Task to carry out →
In the data below, find the line with "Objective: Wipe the" and the line with "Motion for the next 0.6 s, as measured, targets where", then restate both and every line between them exactly, minus the pictures.

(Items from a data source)
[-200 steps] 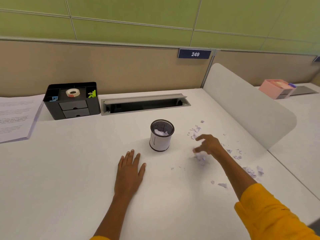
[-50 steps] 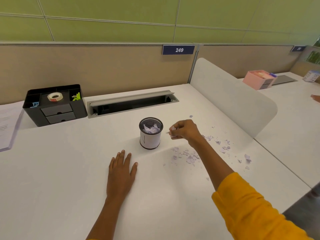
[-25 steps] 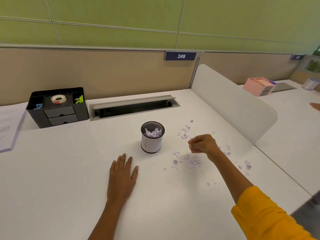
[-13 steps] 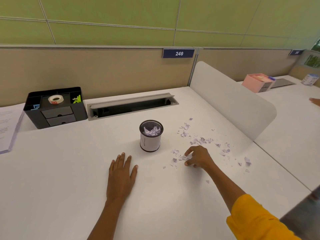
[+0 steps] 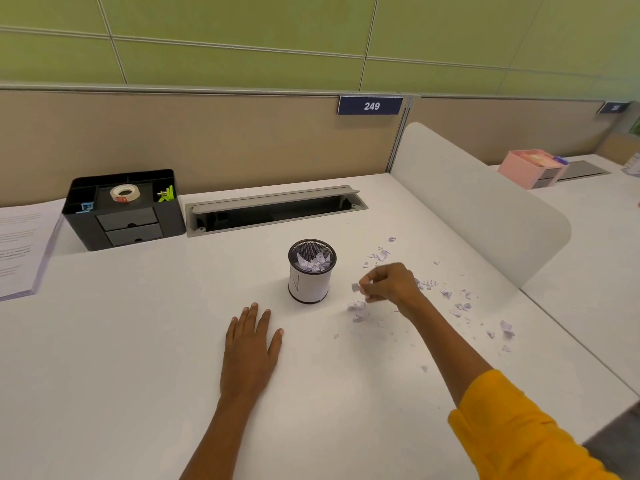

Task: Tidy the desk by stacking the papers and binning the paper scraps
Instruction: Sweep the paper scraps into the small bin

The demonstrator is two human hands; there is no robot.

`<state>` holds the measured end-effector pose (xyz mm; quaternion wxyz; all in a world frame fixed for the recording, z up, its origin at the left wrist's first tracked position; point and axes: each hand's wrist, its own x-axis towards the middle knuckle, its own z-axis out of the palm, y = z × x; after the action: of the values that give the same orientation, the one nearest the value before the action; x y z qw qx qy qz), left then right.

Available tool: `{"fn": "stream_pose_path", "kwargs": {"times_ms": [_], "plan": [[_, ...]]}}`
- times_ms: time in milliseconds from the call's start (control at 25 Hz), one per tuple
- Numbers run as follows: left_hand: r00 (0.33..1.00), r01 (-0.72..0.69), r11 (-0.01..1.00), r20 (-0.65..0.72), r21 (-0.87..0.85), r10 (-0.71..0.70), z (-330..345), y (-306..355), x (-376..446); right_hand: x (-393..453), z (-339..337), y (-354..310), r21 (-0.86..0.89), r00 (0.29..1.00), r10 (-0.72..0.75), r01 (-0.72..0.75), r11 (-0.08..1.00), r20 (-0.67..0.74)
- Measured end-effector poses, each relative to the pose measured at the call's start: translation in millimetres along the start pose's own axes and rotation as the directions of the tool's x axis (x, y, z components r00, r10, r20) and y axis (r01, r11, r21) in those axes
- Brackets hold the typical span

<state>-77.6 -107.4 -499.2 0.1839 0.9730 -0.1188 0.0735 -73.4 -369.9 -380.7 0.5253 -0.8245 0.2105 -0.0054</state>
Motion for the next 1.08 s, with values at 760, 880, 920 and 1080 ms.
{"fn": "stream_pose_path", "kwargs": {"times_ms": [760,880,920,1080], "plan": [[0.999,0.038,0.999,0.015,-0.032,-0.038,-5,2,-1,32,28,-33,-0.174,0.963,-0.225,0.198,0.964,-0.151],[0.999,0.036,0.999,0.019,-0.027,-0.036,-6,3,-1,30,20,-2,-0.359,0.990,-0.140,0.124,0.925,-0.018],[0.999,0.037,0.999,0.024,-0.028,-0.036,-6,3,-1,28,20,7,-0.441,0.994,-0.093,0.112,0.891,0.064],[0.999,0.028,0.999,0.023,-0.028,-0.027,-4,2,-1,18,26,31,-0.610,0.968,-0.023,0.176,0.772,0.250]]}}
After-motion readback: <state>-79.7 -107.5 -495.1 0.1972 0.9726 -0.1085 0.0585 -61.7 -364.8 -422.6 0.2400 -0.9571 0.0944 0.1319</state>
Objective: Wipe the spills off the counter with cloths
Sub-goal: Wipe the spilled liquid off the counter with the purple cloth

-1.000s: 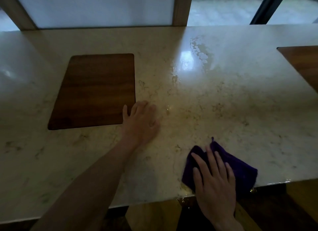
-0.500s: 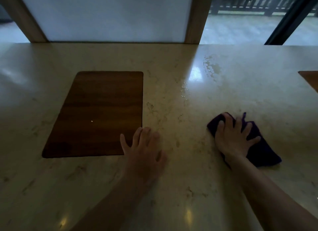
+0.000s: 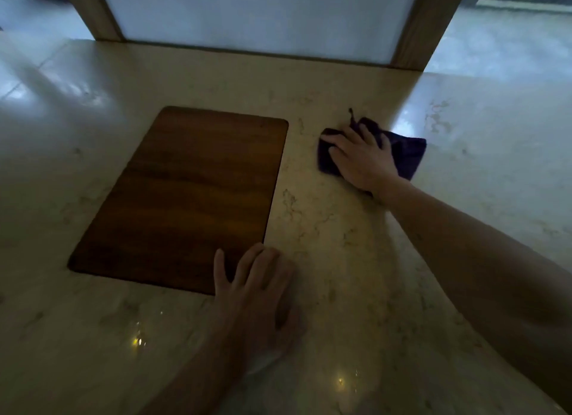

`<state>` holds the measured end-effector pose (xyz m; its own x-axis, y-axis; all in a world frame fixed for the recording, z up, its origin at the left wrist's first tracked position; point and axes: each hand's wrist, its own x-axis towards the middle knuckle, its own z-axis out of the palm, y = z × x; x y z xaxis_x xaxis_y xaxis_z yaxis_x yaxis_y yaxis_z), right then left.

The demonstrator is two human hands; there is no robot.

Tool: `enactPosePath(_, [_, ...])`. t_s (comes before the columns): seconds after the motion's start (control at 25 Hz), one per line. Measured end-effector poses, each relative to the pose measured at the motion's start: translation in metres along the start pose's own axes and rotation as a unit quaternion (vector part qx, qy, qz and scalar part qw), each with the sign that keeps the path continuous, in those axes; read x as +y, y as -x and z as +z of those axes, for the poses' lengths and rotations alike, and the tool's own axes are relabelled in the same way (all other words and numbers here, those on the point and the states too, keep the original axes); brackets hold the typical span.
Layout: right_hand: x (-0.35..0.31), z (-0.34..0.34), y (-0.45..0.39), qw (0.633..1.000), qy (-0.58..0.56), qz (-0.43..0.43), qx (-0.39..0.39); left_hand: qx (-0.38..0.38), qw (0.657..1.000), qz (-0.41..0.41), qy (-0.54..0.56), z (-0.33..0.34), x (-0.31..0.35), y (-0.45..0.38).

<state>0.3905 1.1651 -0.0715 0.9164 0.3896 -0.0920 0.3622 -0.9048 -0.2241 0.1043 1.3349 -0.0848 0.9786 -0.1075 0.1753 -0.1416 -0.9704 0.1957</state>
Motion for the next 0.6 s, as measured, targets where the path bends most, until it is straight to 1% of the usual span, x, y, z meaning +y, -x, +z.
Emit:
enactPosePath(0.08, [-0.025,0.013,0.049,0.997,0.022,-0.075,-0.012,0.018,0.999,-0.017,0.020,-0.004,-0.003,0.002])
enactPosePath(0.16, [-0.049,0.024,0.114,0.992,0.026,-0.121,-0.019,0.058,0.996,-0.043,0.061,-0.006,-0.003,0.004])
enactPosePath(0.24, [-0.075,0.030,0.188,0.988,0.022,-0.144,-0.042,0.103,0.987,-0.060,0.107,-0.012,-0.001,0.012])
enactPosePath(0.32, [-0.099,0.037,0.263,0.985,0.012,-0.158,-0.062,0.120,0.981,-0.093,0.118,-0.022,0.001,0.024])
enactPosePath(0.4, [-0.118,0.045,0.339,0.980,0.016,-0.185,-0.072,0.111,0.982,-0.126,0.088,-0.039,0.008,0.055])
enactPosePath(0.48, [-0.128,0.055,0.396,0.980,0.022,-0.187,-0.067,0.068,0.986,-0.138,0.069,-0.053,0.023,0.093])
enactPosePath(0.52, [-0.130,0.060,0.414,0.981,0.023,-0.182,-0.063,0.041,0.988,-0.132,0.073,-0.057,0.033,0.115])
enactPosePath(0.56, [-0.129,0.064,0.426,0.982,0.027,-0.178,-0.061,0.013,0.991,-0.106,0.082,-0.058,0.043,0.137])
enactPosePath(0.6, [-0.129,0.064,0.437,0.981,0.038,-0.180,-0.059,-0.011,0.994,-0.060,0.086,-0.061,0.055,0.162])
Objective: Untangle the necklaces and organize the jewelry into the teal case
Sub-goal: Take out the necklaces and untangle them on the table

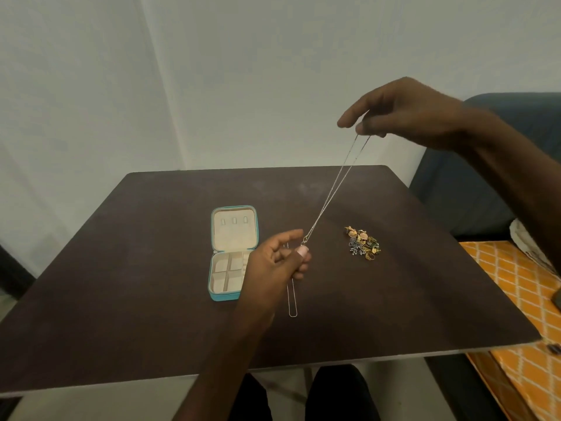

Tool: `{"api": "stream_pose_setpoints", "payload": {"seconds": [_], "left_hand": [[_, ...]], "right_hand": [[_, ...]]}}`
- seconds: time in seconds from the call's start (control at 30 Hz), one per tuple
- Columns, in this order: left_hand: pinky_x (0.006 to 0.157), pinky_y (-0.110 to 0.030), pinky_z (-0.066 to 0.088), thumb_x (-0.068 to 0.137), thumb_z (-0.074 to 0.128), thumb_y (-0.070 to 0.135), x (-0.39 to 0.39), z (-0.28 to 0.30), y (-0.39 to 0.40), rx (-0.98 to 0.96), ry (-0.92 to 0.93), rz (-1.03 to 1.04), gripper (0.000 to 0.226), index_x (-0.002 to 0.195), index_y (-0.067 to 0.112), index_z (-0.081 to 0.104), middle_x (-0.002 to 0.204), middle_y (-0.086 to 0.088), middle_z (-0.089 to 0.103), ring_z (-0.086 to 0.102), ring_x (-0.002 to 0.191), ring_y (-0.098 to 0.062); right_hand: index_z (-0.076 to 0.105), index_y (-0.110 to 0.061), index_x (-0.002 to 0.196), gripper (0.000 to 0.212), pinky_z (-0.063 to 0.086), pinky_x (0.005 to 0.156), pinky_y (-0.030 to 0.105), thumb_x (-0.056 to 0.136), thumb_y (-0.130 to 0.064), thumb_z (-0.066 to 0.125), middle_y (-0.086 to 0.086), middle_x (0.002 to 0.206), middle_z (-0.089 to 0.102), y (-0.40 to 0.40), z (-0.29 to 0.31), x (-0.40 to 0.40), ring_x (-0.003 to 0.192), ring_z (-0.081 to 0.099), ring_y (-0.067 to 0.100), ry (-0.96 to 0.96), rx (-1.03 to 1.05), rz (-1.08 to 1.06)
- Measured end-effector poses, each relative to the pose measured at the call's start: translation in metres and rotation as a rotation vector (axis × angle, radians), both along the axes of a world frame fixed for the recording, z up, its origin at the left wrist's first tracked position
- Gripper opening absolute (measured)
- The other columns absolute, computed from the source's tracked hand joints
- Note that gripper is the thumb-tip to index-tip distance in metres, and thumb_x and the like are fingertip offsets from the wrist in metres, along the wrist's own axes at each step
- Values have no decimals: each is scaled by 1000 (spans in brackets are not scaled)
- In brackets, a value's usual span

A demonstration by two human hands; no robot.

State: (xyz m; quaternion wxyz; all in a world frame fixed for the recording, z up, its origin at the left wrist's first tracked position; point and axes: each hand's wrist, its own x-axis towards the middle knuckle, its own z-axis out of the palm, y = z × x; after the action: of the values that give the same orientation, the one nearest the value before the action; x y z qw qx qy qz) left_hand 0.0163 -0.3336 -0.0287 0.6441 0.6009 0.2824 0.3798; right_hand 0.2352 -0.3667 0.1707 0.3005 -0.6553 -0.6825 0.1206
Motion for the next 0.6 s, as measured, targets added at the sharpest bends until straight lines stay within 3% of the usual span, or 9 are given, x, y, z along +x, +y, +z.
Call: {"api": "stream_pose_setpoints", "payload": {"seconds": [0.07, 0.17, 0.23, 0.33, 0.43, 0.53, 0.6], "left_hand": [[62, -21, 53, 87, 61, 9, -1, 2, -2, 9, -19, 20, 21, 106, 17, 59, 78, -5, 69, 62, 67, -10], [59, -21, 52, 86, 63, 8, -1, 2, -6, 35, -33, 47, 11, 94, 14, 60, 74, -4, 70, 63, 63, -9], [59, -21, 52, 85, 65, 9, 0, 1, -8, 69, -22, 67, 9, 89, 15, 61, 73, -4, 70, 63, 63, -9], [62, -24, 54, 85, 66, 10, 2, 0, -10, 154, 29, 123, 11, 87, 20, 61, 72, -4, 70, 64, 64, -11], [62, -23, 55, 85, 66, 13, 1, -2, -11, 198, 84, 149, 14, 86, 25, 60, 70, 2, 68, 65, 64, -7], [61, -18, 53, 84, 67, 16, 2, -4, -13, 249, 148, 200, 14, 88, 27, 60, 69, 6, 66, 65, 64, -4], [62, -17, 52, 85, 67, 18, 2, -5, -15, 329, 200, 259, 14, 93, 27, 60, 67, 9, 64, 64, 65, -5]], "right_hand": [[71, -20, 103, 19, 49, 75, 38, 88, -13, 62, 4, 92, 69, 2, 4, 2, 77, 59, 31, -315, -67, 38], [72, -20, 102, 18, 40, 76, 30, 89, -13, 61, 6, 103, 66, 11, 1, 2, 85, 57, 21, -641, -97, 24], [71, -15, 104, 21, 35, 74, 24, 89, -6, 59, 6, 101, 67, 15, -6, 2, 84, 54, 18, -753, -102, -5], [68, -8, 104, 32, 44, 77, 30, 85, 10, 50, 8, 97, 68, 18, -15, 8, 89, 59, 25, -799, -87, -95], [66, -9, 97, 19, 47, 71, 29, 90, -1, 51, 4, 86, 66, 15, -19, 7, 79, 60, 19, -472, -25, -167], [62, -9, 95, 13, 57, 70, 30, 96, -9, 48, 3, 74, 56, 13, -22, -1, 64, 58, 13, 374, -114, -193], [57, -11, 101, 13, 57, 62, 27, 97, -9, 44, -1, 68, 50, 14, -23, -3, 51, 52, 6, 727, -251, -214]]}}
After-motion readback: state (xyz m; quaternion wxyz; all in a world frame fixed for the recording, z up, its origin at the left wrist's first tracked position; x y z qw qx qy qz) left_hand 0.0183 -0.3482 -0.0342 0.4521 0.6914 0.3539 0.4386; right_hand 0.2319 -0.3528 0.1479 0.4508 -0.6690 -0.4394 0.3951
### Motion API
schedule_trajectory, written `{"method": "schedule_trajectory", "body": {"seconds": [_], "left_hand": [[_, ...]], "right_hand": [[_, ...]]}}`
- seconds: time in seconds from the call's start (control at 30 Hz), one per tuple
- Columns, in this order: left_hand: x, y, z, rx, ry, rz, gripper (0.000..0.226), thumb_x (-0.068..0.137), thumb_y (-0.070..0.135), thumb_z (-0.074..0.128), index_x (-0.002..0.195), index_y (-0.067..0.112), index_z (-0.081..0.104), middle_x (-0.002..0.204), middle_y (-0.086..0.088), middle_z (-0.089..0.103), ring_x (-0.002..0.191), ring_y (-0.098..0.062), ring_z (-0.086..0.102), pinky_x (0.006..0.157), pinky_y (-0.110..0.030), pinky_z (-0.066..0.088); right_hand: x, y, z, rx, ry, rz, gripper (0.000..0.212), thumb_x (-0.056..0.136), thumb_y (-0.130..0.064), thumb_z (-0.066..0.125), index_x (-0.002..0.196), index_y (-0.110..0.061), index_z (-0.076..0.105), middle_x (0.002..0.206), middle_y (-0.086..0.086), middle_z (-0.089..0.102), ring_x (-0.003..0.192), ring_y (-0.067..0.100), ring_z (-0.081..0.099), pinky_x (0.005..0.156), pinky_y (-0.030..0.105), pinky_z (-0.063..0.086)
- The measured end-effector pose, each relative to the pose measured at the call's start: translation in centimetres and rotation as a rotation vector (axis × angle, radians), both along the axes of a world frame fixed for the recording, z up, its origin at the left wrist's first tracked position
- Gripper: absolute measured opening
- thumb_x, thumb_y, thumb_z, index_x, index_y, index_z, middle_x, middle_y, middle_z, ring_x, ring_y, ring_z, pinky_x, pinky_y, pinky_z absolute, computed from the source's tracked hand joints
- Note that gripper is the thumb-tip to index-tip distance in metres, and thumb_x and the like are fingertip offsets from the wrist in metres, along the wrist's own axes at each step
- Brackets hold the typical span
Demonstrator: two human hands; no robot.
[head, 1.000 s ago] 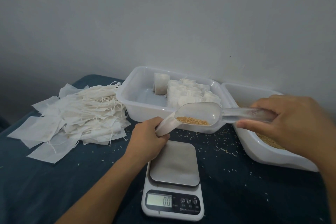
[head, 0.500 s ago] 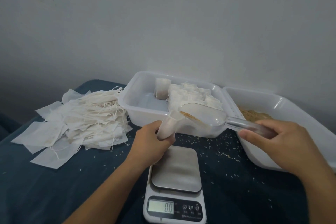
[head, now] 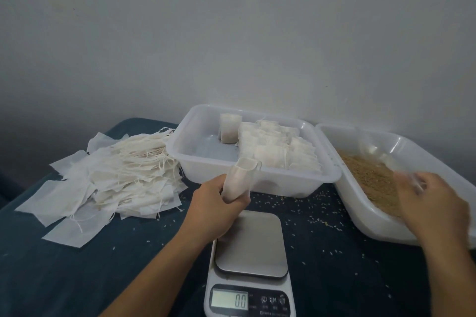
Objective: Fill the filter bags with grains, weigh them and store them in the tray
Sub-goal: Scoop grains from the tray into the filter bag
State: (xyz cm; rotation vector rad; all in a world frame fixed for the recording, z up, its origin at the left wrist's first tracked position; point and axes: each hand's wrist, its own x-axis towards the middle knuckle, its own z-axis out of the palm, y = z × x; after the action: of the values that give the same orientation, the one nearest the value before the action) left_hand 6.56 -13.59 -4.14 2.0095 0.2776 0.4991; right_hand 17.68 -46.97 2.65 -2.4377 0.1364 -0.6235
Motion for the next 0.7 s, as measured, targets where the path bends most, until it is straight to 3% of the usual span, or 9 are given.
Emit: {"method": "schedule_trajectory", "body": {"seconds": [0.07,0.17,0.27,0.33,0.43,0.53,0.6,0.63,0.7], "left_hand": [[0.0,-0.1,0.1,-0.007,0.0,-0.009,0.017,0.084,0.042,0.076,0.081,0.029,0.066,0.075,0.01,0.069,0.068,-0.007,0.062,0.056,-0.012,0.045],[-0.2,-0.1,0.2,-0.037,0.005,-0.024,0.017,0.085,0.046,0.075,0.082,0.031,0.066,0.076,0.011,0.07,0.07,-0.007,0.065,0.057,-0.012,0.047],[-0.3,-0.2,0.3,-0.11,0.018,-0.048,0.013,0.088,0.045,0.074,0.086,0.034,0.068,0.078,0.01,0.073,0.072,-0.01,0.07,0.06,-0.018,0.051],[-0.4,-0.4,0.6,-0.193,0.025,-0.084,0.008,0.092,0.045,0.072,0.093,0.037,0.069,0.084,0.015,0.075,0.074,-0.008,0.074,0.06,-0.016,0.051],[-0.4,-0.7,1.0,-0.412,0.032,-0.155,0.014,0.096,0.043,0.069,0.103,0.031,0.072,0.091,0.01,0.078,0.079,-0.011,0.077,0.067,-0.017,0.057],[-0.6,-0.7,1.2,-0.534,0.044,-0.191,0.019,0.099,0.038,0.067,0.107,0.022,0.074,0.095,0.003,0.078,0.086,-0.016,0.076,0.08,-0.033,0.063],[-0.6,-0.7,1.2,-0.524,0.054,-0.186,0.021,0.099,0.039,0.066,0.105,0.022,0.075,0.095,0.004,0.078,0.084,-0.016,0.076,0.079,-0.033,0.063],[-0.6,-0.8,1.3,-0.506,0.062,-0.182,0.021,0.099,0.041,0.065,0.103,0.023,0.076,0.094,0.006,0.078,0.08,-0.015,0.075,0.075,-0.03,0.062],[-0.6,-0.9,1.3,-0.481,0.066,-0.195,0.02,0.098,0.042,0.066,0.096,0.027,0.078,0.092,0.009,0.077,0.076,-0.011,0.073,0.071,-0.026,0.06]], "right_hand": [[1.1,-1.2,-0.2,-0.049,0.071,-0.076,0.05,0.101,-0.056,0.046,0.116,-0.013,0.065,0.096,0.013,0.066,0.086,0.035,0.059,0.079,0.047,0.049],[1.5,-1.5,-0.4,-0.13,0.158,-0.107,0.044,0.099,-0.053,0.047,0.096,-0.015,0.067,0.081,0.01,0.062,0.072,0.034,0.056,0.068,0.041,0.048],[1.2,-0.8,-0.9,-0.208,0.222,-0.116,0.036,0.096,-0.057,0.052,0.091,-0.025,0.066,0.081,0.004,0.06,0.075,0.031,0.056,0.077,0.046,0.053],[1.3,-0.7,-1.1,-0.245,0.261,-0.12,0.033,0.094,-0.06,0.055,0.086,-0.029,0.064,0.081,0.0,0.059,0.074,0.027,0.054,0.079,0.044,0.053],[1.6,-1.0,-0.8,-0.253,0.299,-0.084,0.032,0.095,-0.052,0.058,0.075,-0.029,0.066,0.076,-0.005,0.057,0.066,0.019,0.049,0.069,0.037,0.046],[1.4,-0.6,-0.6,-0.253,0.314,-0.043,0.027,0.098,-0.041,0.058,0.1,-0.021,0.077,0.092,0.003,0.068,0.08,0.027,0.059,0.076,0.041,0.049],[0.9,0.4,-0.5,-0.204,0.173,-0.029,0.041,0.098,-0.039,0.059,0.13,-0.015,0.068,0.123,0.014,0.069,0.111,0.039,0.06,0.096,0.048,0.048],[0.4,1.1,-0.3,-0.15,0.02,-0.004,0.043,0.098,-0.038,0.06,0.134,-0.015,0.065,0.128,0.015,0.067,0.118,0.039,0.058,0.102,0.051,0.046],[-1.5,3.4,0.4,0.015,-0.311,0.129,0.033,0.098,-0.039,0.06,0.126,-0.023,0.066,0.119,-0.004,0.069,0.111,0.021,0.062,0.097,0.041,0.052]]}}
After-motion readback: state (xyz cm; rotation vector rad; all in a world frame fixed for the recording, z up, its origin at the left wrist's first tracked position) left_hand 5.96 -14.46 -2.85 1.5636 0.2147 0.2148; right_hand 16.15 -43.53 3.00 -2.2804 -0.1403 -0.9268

Task output →
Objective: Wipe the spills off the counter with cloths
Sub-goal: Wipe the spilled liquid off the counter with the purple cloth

-1.000s: 
-0.500s: 
+0.000s: 

`<state>` holds the measured end-effector pose (xyz m; its own x-axis, y-axis; all in a world frame fixed for the recording, z up, its origin at the left wrist's first tracked position; point and axes: each hand's wrist, its own x-axis towards the middle knuckle, its own z-axis out of the palm, y = z × x; x y z xaxis_x xaxis_y xaxis_z yaxis_x yaxis_y yaxis_z), right then left.

The demonstrator is two human hands; there is no robot.

Tool: `enactPosePath(_, [_, ...])`. t_s (comes before the columns): seconds after the motion's start (control at 25 Hz), one per line. Measured end-effector poses, each relative to the pose measured at the motion's start: translation in metres along the start pose's own axes and rotation as a unit quaternion (vector part qx, qy, qz and scalar part qw), each with the sign that keeps the path continuous, in those axes; read x as +y, y as -x and z as +z of those axes, for the poses' lengths and rotations alike, and the tool's own axes are relabelled in the same way (all other words and numbers here, those on the point and the states too, keep the original axes); brackets hold the typical span.
Layout: right_hand: x (-0.35..0.31), z (-0.34..0.34), y (-0.45..0.39), qw (0.633..1.000), qy (-0.58..0.56), qz (-0.43..0.43), qx (-0.39..0.39); left_hand: qx (-0.38..0.38), qw (0.657..1.000), qz (-0.41..0.41), qy (-0.54..0.56), z (-0.33..0.34), x (-0.31..0.35), y (-0.45..0.38).

<state>0.3905 1.1651 -0.0715 0.9164 0.3896 -0.0920 0.3622 -0.9048 -0.2241 0.1043 1.3349 -0.0848 0.9786 -0.1075 0.1753 -0.1416 -0.9704 0.1957</state>
Motion for the next 0.6 s, as measured, targets where the path bends most, until it is straight to 1% of the usual span, x, y, z meaning +y, -x, +z.

Here the work on this exercise is complete.